Thanks for the message.

To my friends: Dick Jacobs is a 1949 graduate of Superior East High School and an all-state football player in 1948. Since retiring from a a successful career in law practice he has turned his efforts in the direction of his passion as a global naturalist. You may want to share this article with the parents of your grandchildren or with teachers.

How fondly I remember “play” — every day in some form. And how sad but true are the words you sent, especially for my grandchildren here in the East.

Hope you have a lovely Christmas and a very Happy New Year to you.


Another thoughtful, beautifully written and right-on commentary. Thank you
for all your research and willingness to compress and share. Lois

Worth the read. It confirms all we think and appreciate about our younger years compared to the electronic age that stifles ones ability to figure out things for themselves.

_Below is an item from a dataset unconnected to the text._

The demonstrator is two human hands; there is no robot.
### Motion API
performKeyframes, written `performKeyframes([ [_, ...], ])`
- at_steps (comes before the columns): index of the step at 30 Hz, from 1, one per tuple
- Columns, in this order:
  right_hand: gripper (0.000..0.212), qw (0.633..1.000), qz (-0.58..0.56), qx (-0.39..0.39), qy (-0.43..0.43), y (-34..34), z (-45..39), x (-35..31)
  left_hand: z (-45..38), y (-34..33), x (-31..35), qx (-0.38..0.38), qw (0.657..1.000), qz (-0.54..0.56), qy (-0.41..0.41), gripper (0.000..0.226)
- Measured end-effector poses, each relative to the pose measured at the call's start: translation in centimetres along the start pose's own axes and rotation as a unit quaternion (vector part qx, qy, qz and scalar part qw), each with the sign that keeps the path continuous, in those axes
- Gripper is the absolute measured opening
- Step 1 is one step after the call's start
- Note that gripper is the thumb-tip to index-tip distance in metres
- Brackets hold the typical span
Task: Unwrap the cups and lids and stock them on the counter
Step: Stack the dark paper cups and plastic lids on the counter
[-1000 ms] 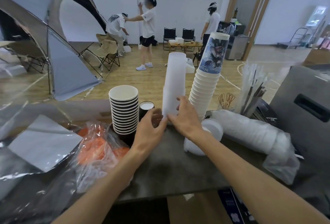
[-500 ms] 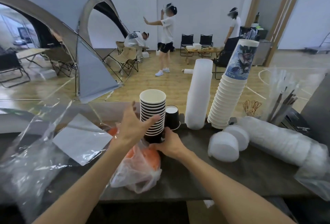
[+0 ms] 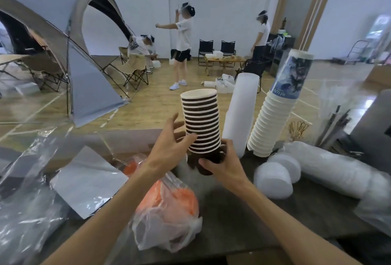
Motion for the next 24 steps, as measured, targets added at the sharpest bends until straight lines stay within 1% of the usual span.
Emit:
performKeyframes([
  [1,0.070,1.000,-0.004,0.011,0.006,1.0,0.4,-0.1,0.3,0.3,0.1,0.008,0.997,-0.066,-0.047,0.090],
  [2,0.069,1.000,0.000,0.021,0.012,2.0,0.9,-0.2,0.6,0.7,0.1,0.039,0.980,-0.166,-0.105,0.096],
  [3,0.069,0.999,0.013,0.027,0.019,2.7,1.4,-0.3,0.9,1.0,-0.1,0.073,0.946,-0.261,-0.177,0.097],
  [4,0.070,0.999,0.026,0.029,0.025,3.2,2.0,-0.3,1.2,1.0,-0.4,0.093,0.906,-0.334,-0.242,0.096],
  [5,0.070,0.998,0.038,0.031,0.032,3.6,2.5,-0.2,1.4,0.8,-0.8,0.097,0.880,-0.372,-0.279,0.093],
  [6,0.070,0.998,0.050,0.031,0.039,3.9,2.9,-0.2,1.5,0.5,-1.1,0.101,0.865,-0.396,-0.291,0.090],
  [8,0.069,0.996,0.072,0.031,0.045,4.1,3.5,-0.3,1.4,-0.1,-1.4,0.112,0.841,-0.444,-0.288,0.091],
  [9,0.069,0.995,0.081,0.032,0.045,4.3,3.7,-0.3,1.4,-0.4,-1.4,0.106,0.833,-0.461,-0.288,0.093],
  [10,0.069,0.994,0.091,0.034,0.043,4.6,3.8,-0.3,1.4,-0.7,-1.4,0.094,0.831,-0.465,-0.289,0.092],
  [12,0.069,0.992,0.117,0.033,0.041,5.0,4.1,-0.3,1.8,-1.1,-1.5,0.068,0.834,-0.467,-0.284,0.090],
  [14,0.069,0.987,0.151,0.036,0.047,5.4,4.5,-0.6,2.1,-1.4,-1.8,0.058,0.833,-0.477,-0.274,0.089],
  [16,0.071,0.981,0.176,0.053,0.068,6.0,4.9,-1.5,1.9,-1.5,-2.2,0.052,0.843,-0.472,-0.253,0.092],
  [18,0.074,0.978,0.167,0.078,0.098,6.7,5.2,-3.1,1.7,-1.6,-2.3,0.059,0.870,-0.434,-0.227,0.096],
  [20,0.076,0.975,0.137,0.111,0.136,7.4,5.3,-5.7,1.2,-2.1,-2.1,0.078,0.911,-0.357,-0.194,0.097],
  [22,0.078,0.964,0.121,0.143,0.189,7.6,4.7,-9.1,0.1,-3.0,-2.1,0.096,0.955,-0.241,-0.143,0.094],
  [24,0.077,0.949,0.120,0.162,0.243,7.1,3.5,-12.6,-1.7,-4.0,-1.7,0.105,0.984,-0.115,-0.091,0.087],
])
Point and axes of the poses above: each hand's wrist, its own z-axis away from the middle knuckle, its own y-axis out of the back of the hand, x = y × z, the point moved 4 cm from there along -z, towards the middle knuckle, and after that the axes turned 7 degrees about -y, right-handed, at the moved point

Thanks Dick, Most of the people I have sent this to are from my school years. They understand the message because they enjoyed the good times of growing up without supervision.


Love it, love it!!
Forwarding to some of my friends at Lakeview elementary.
Just finished reading Last Child in the Woods, and lent my copy to my sis
and her husband. Jean

Awesome – love it and that’s one of my favorite pictures.

Great comments Dick. This is becoming a big concern for all. No one is certain of the impact of constant , very intense and ever changing visual, auditory and the resulting emotional stimulation of video games on neural connections (brain rewiring). In a recent article published in the Journal of the American Academy of Pediatrics they indicated a possible connection of video games and TV with late emergence (adolescence and early adulthood) of ADHD symptoms (these individuals did not diplay symptoms of ADHD early on). Someone once said that “Play is a child’s work” and I believe this is an… Read more »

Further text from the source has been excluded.